The basic parameters of interest in the design of an activated sludge system include BOD loading rate, oxygen and air requirement, sludge production, oxygen transfer rates in wastewater, nutrient requirements, sludge settle-ability and return rate. Because of the variability in industrial wastewater characteristics, the development of the optimum design parameters for an activated sludge system usually requires laboratory or pilot plant investigations. Batch laboratory studies generally are useful for the evaluation of treat-ability. Continuous flow systems are most useful for the evaluation of design criteria such as BOD removal rates, oxygen requirements, sludge production, aeration time, and sedimentation time.

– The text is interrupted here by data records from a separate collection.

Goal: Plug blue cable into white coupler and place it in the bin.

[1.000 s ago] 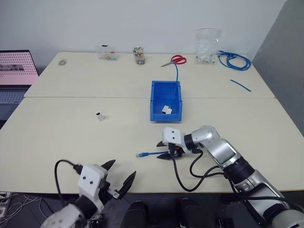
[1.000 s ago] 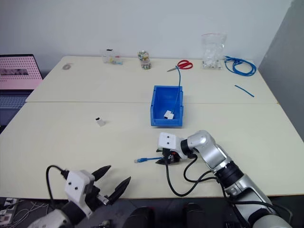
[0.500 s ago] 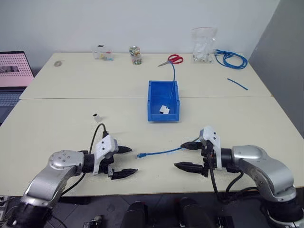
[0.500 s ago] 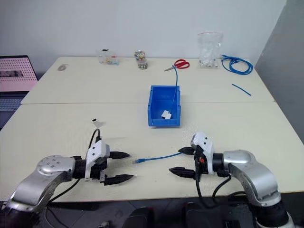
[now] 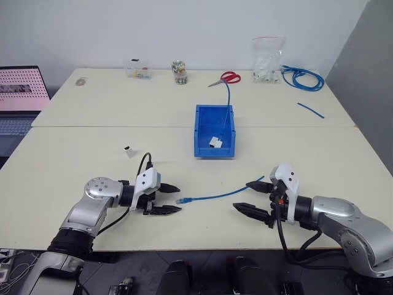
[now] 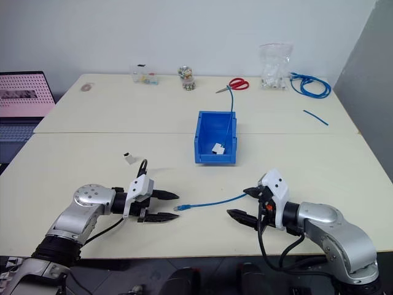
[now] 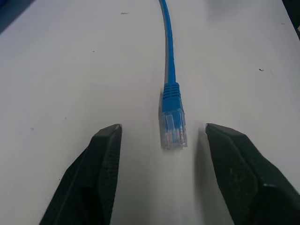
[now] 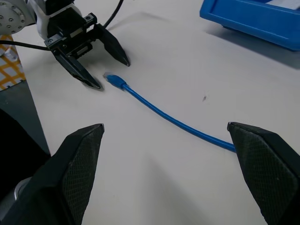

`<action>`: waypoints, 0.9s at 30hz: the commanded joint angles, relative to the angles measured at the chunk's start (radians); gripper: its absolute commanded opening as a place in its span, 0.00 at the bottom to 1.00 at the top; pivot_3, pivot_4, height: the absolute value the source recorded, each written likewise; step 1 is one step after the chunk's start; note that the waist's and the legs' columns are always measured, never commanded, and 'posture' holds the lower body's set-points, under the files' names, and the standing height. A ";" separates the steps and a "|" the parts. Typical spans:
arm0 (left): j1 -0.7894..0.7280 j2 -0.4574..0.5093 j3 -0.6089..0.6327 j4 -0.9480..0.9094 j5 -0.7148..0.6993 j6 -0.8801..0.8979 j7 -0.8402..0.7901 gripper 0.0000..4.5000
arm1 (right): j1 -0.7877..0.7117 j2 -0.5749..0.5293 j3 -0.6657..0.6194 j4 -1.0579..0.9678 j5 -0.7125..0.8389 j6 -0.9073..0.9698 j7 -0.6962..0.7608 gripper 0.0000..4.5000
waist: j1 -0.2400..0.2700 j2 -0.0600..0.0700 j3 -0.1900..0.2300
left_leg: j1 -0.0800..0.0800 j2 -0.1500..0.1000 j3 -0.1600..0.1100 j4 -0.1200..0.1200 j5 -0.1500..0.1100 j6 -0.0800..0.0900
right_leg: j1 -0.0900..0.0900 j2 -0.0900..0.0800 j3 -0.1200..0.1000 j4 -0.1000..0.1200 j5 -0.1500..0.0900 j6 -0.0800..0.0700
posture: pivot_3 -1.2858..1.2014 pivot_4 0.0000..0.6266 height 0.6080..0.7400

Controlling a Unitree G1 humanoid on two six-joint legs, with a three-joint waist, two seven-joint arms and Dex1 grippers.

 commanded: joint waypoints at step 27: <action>-0.076 -0.244 0.340 -0.464 -0.813 1.215 0.504 0.06 | 0.005 0.024 -0.236 0.108 0.835 0.299 -0.219 1.00 | 0.002 -0.006 0.003 | -0.003 0.000 -0.005 0.002 0.000 0.000 | 0.000 -0.001 -0.001 -0.001 0.000 0.001 | 0.52 0.24 1.00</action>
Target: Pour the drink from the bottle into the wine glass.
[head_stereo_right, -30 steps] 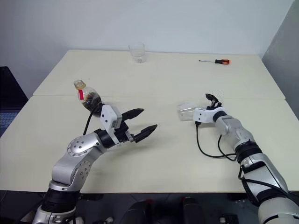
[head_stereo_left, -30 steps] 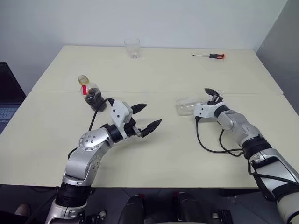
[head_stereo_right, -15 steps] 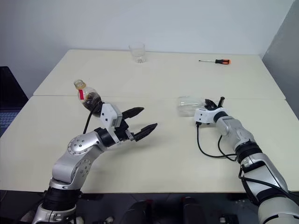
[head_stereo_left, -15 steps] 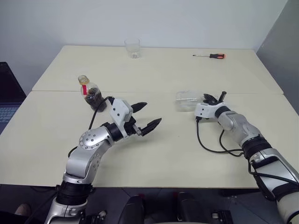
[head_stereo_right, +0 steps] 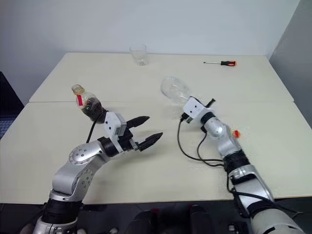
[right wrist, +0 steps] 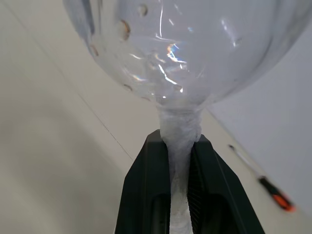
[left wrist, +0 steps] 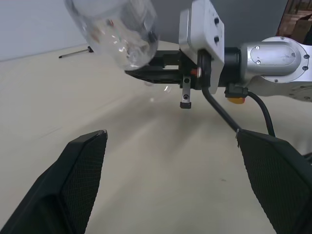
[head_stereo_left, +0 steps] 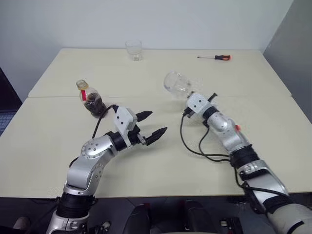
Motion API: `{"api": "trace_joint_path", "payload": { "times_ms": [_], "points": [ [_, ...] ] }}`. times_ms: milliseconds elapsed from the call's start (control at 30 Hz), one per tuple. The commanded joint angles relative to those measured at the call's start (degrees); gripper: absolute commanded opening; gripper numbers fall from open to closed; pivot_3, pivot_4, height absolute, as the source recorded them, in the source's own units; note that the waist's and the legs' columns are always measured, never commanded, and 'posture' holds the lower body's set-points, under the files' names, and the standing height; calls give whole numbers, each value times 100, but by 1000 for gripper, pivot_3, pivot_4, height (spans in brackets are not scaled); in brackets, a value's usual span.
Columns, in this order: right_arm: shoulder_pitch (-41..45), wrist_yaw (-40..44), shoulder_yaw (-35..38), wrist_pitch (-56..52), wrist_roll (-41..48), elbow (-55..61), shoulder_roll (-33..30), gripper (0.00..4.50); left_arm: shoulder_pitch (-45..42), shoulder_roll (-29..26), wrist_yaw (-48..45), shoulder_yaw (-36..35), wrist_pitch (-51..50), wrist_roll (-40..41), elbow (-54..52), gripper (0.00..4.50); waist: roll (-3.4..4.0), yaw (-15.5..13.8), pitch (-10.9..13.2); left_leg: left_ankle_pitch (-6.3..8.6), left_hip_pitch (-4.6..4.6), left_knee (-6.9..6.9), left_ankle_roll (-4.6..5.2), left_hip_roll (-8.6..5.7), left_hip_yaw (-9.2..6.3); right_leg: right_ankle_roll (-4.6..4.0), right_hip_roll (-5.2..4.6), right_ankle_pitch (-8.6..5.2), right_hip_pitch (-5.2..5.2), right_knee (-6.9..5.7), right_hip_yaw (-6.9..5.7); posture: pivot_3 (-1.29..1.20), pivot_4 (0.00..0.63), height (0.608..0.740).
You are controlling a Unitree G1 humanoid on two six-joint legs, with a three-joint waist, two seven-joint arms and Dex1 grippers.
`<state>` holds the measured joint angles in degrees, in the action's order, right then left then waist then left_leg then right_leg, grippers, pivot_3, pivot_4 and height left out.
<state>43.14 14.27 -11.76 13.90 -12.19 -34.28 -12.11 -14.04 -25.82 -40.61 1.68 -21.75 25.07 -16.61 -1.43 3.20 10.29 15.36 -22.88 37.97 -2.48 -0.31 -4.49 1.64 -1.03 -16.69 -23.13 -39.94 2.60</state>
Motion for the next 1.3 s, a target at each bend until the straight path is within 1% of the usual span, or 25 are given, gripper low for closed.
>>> {"api": "trace_joint_path", "payload": {
  "times_ms": [33,167,300,567,633,700,800,1100,1300],
  "points": [
    [-47,478,322,-1,902,323,465,157,106,-62,-8,-193,-121,247,-441,4500,0,-9,0,1,0,0,2,0,0,0,0,0,0,0,-1,0,150,740],
    [-137,784,374,-63,1365,353,948,157,309,-108,29,-290,-274,398,-717,4500,1,-17,0,5,1,1,9,-1,-1,0,-2,0,0,0,0,0,150,740],
    [-214,1005,443,-218,1641,359,1149,157,612,-168,116,-494,-349,517,-1021,4500,3,-16,1,5,1,0,9,-1,-2,0,-2,0,-2,-1,-1,0,150,740],
    [-369,1244,446,-174,1709,279,1207,157,1399,-259,470,-1090,-471,743,-1741,4500,4,-12,2,5,2,-1,9,0,-1,0,-1,0,-4,-2,1,0,150,740],
    [-388,1245,457,-148,1745,227,1283,157,1556,-278,598,-1396,-441,813,-1812,4500,4,-11,2,5,3,-2,9,1,-3,0,0,0,-4,-3,-1,0,150,740],
    [-438,1255,452,-134,1757,203,1349,157,1671,-222,801,-1659,-442,899,-1913,4500,4,-12,2,6,3,-2,9,2,-1,-1,0,0,-4,-3,0,0,150,740],
    [-569,1313,423,-156,1750,217,1400,157,1938,-88,1143,-1863,-530,1098,-2289,4500,4,-12,2,6,2,-3,9,2,-2,0,-1,0,-4,0,0,0,150,740],
    [-708,1376,480,-167,1778,130,1472,157,3458,119,2032,-2472,-802,1784,-3762,4500,5,-27,2,6,4,-2,10,2,-2,-1,-1,-1,-1,-2,0,0,150,740],
    [-718,1424,493,-107,1833,-81,1617,157,4036,115,2423,-2771,-742,1984,-4106,4500,5,-37,2,7,5,-2,10,1,-3,-3,0,-2,2,0,-1,0,150,740]
  ]
}}
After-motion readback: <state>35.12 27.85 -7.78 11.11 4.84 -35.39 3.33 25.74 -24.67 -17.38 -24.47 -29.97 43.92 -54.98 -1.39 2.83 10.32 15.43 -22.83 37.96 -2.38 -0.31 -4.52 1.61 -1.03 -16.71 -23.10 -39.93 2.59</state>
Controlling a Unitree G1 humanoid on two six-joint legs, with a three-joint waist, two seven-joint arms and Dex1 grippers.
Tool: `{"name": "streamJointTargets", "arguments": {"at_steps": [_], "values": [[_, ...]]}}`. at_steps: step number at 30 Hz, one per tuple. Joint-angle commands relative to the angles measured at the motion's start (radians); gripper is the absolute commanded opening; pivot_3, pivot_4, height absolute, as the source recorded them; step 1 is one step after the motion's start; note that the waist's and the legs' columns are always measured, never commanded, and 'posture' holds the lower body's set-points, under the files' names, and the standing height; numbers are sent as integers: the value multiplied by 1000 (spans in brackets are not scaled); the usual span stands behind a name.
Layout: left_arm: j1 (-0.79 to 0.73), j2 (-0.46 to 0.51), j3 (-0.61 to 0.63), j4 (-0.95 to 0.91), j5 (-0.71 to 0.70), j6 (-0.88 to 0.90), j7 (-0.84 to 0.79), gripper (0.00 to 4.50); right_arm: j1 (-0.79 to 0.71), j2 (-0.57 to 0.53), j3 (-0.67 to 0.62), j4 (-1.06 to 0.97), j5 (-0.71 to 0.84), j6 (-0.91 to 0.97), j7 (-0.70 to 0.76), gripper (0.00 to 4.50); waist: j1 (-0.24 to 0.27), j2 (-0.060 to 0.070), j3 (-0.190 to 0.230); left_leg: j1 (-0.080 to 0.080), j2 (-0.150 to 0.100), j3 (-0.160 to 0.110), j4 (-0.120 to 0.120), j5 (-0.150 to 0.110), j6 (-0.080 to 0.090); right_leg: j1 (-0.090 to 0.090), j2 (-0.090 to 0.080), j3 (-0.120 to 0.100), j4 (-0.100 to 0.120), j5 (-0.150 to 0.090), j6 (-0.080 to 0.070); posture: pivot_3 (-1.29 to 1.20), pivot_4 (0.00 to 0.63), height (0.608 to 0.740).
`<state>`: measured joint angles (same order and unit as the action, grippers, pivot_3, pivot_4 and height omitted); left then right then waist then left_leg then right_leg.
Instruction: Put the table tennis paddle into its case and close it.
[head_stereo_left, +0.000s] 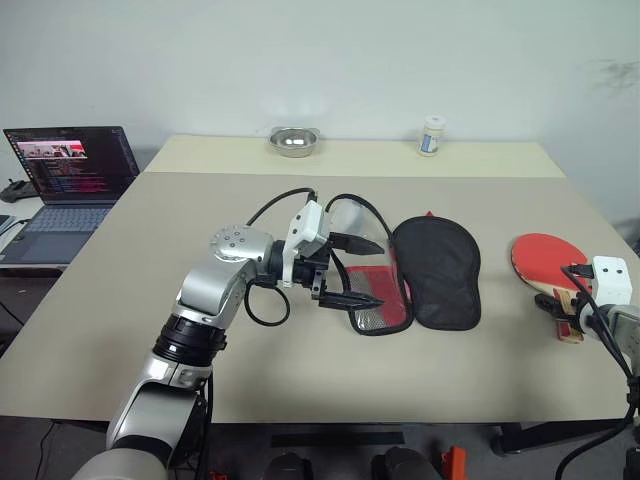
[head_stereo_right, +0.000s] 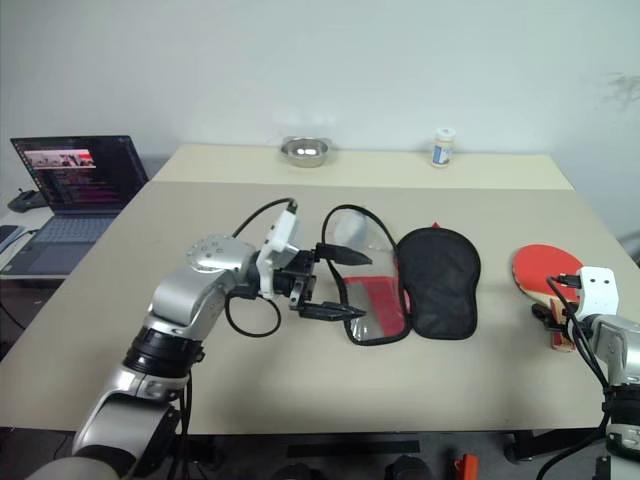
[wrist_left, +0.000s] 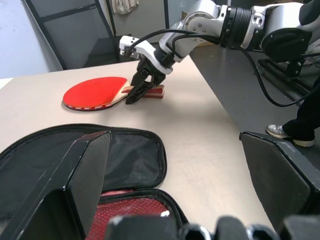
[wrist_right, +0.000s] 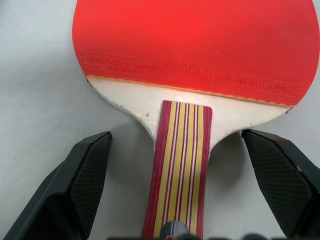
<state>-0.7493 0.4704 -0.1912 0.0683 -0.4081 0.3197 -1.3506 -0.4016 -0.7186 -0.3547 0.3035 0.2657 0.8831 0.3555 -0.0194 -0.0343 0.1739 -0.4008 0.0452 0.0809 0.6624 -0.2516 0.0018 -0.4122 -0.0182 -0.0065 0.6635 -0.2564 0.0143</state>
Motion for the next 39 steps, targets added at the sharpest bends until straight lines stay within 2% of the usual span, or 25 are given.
{"name": "streamJointTargets", "arguments": {"at_steps": [1,9,11,16,19,25,28,30,39], "values": [[3,11,7,-10,2,-24,-10,4500,-17,3,-22,14,-5,6,-32,3585,-5,0,0,0,0,0,0,0,0,0,0,0,0,0,0,0,150,740],[17,37,35,-15,-13,-5,2,4500,-51,15,-74,-33,16,20,-87,1086,-7,0,0,0,-1,0,0,0,0,1,-1,0,-1,0,1,0,150,740],[14,39,43,-16,-24,7,10,4500,-56,12,-83,-78,27,37,-95,1072,-7,1,0,0,-1,0,0,0,0,0,-1,0,-1,0,1,0,150,740],[11,35,67,-30,-50,55,49,4500,-41,40,-84,-376,93,191,-114,1072,-9,6,4,-1,0,0,-1,0,0,-1,-1,1,0,0,1,0,150,740],[27,42,70,-44,-48,67,59,4500,-40,130,-69,-588,131,296,-167,1072,-13,6,3,-1,2,0,-1,0,0,-1,-1,0,0,0,1,0,150,740],[23,39,68,-62,-52,84,73,4500,-15,329,6,-810,143,428,-261,1072,-10,6,4,-1,2,-1,-1,1,-1,-3,-1,-1,1,0,1,0,150,740],[17,34,65,-61,-48,84,80,4500,-17,440,52,-824,115,435,-321,1072,-10,6,4,-2,0,0,-1,0,-1,-3,-1,0,1,0,1,0,150,740],[18,32,61,-63,-43,77,82,4500,-23,476,78,-803,93,417,-341,1072,-10,6,4,-2,0,0,-1,0,-1,-3,-1,0,0,0,1,0,150,740],[20,30,64,-75,-48,80,92,4500,-31,528,147,-697,28,320,-364,1072,-9,6,4,-12,0,-1,0,1,-1,-12,-1,-1,1,3,-4,0,150,740]]}}
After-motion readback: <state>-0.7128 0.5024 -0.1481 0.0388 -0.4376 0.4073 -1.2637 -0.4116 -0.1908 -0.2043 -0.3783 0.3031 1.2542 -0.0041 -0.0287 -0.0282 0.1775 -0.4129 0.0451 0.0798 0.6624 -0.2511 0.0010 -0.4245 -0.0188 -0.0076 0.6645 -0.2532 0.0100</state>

The conventional activated sludge process provides a high quality effluent. It has a limited organic loading capacity and can be upset with extreme variations in hydraulic, organic, or toxic loadings. Other disadvantages are high operating costs, operational complexity, and energy consumption.

Filtration

The complete filtration operation is comprised of two phases: filtration and cleaning, commonly called backwashing. The filtration phase in which particulate material is removed is accomplished by passing the wastewater to be filtered through a filter bed composed of granular material without or with the addition of chemicals. Within the granular medium filter bed, the removal of the suspended solids contained in the wastewater is accomplished by a complex process involving one or more removal mechanisms such as straining, interception, impaction, sedimentation, flocculation, and adsorption. The end of filter run (filtration phase) is reached when the suspended solids in the effluent start to increase (break through) beyond an acceptable level, or when a limiting head loss occurs across the filter bed. Ideally, both these events should occur at the same time. Once either of these conditions is reached, the filtration phase is terminated, and the filter must be cleaned (backwashed) to remove the material (suspended solids) that has accumulated within the granular filter bed.